I Didn’t know that!: Top Nine Ancient Placed of the decade
From their earliest days, both the Greeks and Phoenicians had been attracted to the large, centrally-located island, each establishing a large number of colonies and trading posts along its coasts; battles raged between these settlements for centuries, with neither side ever having total, long-term control over the island. A major trading center and the southernmost settlement during Roman times, Volubilis in Morocco is one of the best preserved (and least frequented) ruins of its kind in the world. Since Neolithic times, the climate of North Africa has become drier. The Romans would have known them before their colonization of North Africa because of the Libyan role in the Punic Wars against the Romans. The Latin name Libya (from Greek Λιβύη: Libyē, which came from Berber: Libu) referred to North Africa during the Iron Age and Classical Antiquity. Later, the name appeared in the Hebrew language, written in the Bible as Lehabim and Lubim, indicating the ethnic population and the geographic territory as well.

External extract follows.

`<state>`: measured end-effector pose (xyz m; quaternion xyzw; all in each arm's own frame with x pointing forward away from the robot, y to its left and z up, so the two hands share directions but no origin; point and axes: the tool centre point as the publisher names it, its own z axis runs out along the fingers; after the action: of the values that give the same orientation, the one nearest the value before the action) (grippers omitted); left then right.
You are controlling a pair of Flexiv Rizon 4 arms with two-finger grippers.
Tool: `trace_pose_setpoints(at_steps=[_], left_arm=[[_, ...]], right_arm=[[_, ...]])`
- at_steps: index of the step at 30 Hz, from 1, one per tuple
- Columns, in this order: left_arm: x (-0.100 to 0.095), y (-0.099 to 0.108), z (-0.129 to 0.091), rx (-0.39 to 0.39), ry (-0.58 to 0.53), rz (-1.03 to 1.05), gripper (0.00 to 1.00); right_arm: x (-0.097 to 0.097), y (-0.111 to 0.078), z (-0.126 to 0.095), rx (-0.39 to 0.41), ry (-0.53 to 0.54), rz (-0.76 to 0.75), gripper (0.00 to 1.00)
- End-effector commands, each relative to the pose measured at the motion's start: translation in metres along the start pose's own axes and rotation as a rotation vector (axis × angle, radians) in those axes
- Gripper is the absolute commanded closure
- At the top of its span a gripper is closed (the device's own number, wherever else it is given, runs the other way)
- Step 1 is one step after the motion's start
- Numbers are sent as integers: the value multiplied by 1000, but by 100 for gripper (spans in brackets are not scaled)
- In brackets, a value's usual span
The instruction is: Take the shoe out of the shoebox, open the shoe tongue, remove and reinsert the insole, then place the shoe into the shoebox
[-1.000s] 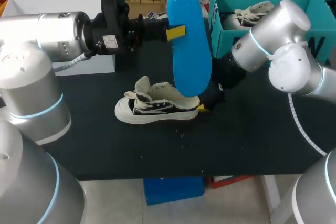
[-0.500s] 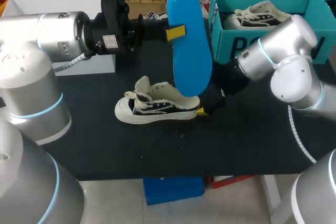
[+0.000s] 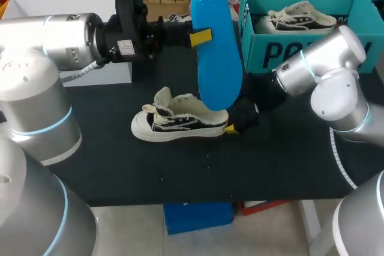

The territory of modern Libya had separate histories until Roman times, as Tripoli and Cyrenaica. In ancient times, the Phoenicians/Carthaginians, the Neo-Assyrian Empire, the Persian Achaemenid Empire (see Libya (satrapy)), the Macedonian Empire of Alexander the Great and his Ptolemaic successors from Egypt ruled variously parts of Libya. In this sense, Libya was the whole known African continent to the west of the Nile Valley and extended south of Egypt. The Libyan Sea or Mare Libycum was the part of the Mediterranean Sea south of Crete, between Cyrene and Alexandria. According to Herodotus, Libya began where Ancient Egypt ended, and extended to Cape Spartel, south of Tangier on the Atlantic coast. Egypt and was known as “Tjehenu” to the Ancient Egyptians. Ibn Khaldun disagrees with Ibn Hazam, who claimed, mostly on the basis of Berber sources, that the Lwatah, in addition to the Sadrata and the Mzata, were from the Qibts (Egyptians). When the Greeks actually settled in the real Libya in the 630s, the old name taken from the Egyptians was applied by the Greeks of Cyrenaica, who may have coexisted with the Libu. Other experts noted that the Chinese government may have waited on warning the public to stave off hysteria, and that it did act quickly in private during that time.
Modern geographers suspect that ancient Libyans may have experienced loss of forests, reliable fresh water sources, and game availability as the area became more desert-like. The ancient historian Herodotus describes Libya and the Libyans in his fourth book, known as The Libyan Book. Ibn Khaldun, who dedicated the main part of his book Kitab el’ibar, which is known as “The history of the Berbers”, did not use the names Libya and Libyans, but instead used Arabic names: The Old Maghreb, (El-Maghrib el-Qadim), and the Berbers (El-Barbar or El-Barabera(h)). Canada: Scotia or Tangerine are a part of the Global ATM Alliance. Egypt contains the Siwa Oasis, which was part of ancient Libya. This form of furniture date back to the times of ancient Egypt and scribes used desks to make their scrolls. Conversely, the Arabs adopted the name as a singular form, adding an “h” for the plural form in Arabic. He writes that the Berbers add an “a” and “t” to the name for the plural forms.
All those names are similar to the name used by the Berbers for themselves, Imazighen. Ibn Khaldun divided the Berbers into the Batr and the Baranis. Ibn Khaldun’s Muqaddimah states Luwa was an ancestor of this tribe. According to Ibn Khaldun, this claim is incorrect because Ibn Hazam had not read the books of the Berber scholars. Arabs called it, was a Berber tribe that mainly was situated in Cyrenaica. Scholars believe it would be the same tribe called Mazyes by Hektaios and Maxyes by Herodotus, while it was called “Mazaces” and “Mazax” in Latin sources. Late period sources give more detailed descriptions of Libya and its inhabitants. More narrowly, Libya could also refer to the country immediately west of Egypt, viz Marmarica (Libya Inferior) and Cyrenaica (Libya Superior). From the oldest and most famous of the Greek colonies, the fertile coastal plain took the name of Cyrenaica. The oldest known references to the Libu date to Ramesses II and his successor Merneptah, pharaohs of the Nineteenth Dynasty of Egypt, during the 13th century BC. Compared with the history of Egypt, historians know little about the history of Libya, as there are few surviving written records. The holidays, lots of them, are invading the garden.